* **TASK**
What you give must be exactly the lines of the material from the first through the line that contains "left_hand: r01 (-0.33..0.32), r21", inclusive, and no others.
------ GIVEN INFORMATION
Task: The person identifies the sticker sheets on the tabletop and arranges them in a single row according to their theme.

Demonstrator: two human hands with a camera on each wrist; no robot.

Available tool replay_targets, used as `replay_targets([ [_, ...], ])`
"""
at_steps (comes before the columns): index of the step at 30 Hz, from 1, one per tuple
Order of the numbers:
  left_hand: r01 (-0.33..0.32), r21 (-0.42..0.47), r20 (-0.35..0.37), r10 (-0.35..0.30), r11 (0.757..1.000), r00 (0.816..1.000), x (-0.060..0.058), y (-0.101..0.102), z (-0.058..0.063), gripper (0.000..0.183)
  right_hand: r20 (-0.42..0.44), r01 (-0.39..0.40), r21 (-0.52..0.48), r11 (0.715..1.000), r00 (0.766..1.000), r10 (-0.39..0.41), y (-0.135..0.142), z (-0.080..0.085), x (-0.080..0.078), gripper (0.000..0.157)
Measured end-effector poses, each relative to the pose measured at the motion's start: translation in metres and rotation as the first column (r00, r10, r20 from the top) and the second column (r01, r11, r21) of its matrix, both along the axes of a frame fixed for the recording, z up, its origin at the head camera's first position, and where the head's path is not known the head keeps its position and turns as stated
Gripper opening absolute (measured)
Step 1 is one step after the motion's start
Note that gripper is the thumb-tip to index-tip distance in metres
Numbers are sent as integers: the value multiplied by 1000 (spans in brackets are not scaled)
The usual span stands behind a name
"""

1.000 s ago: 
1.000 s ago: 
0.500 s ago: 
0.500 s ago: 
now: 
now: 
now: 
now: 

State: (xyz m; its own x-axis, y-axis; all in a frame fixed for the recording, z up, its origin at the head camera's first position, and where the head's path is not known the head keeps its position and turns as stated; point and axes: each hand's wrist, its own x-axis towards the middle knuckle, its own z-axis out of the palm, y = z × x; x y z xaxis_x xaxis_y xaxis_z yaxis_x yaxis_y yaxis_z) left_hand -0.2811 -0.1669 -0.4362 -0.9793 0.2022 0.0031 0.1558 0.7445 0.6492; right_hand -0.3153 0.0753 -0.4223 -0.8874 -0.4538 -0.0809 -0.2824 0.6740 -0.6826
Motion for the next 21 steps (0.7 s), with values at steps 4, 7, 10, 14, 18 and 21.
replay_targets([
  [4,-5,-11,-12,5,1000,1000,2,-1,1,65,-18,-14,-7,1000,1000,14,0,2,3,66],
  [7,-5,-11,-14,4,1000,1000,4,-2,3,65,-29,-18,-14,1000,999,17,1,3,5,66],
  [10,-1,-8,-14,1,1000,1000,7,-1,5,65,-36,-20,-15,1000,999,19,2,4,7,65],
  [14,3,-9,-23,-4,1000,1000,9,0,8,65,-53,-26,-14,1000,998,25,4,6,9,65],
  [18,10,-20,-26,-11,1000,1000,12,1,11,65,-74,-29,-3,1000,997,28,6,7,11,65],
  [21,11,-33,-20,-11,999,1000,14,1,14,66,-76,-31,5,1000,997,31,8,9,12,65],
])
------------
* **TASK ANSWER**
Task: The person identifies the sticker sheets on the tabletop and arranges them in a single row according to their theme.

Demonstrator: two human hands with a camera on each wrist; no robot.

Available tool replay_targets, used as `replay_targets([ [_, ...], ])`
"""
at_steps (comes before the columns): index of the step at 30 Hz, from 1, one per tuple
Order of the numbers:
  left_hand: r01 (-0.33..0.32), r21 (-0.42..0.47), r20 (-0.35..0.37), r10 (-0.35..0.30), r11 (0.757..1.000), r00 (0.816..1.000), x (-0.060..0.058), y (-0.101..0.102), z (-0.058..0.063), gripper (0.000..0.183)

Nothing remains open in this exercise.